Utsul residents said they wanted to learn Arabic not only to better understand Islamic texts but also to communicate with Arab tourists who came to their restaurants, hotels and mosques before the pandemic. Some residents expressed frustration at the new restrictions and questioned China’s promise to respect its 56 officially recognized ethnic groups.

A local religious leader who studied in Saudi Arabia for five years said the community had been told they were no longer allowed to build domes.

“The mosques in the Middle East are like that. We want to build ours so that they look like mosques and not just like houses, ”he said on condition of anonymity because some residents had recently been briefly arrested for criticizing the government. (As a sign of the sensitivity of the problem, half a dozen plainclothes police in Sanya questioned us about our reporting in mosques.)

The church has resisted at times. In September, Utsul parents and students protested outside schools and government offices after several public schools banned girls from wearing headscarves to class. Weeks later, authorities reversed the order, a rare bow to public pressure.

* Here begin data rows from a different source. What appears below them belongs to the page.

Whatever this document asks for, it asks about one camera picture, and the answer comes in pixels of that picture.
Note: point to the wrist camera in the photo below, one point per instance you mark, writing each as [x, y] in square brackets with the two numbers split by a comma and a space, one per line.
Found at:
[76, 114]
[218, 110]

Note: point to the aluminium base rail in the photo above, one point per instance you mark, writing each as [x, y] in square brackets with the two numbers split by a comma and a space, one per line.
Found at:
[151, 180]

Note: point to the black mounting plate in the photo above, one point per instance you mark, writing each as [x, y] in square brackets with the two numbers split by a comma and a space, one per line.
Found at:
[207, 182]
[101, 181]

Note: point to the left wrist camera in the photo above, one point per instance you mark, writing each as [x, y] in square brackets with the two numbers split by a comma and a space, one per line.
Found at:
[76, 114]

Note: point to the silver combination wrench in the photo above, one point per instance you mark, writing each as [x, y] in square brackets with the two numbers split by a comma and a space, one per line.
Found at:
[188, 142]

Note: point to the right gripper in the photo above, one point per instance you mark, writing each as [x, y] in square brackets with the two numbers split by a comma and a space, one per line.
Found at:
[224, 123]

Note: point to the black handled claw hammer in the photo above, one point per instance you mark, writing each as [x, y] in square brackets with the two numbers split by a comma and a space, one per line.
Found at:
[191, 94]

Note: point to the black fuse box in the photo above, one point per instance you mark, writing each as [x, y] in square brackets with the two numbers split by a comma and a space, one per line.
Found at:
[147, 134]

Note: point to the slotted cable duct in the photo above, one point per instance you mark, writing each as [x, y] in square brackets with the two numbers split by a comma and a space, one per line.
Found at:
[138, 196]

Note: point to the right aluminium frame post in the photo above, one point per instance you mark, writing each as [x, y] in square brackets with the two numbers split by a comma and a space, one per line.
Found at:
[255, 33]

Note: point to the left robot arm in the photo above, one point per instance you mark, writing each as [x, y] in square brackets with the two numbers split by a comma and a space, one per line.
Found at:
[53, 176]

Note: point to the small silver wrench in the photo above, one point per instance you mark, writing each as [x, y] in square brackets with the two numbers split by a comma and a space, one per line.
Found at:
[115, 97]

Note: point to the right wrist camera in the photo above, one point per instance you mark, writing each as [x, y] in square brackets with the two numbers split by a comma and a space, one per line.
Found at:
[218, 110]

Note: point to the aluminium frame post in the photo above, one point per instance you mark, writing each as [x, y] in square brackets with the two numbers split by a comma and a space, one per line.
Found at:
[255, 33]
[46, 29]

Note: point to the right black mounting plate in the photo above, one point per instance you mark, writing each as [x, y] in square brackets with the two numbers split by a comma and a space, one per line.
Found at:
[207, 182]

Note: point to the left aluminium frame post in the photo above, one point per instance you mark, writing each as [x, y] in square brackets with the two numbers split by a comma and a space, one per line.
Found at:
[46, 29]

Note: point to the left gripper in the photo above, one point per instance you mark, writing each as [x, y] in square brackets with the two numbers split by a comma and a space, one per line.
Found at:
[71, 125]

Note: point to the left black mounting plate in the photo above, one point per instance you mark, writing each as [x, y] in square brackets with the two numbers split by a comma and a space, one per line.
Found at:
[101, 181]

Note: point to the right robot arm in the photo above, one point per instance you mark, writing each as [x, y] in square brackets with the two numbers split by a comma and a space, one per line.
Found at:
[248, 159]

Still, the government sees the assimilation of China’s various ethnic minorities as the key to building a stronger nation.

“We need to use ethnic differences as a foundation to build a unified Chinese consciousness,” said Xiong Kunxin, professor of ethnic studies at Minzu University in Beijing. “This is the direction for China’s future development.”

The Utsuls are currently in an uncomfortable coexistence with the authorities.

In the center of the courtyard of the Nankai Mosque, a red Chinese flag flies at almost the same height as the tops of the minarets.

Keith Bradsher reported from Sanya and Amy Qin from Taipei, Taiwan. Amy Chang Chien contributed to coverage from Taipei.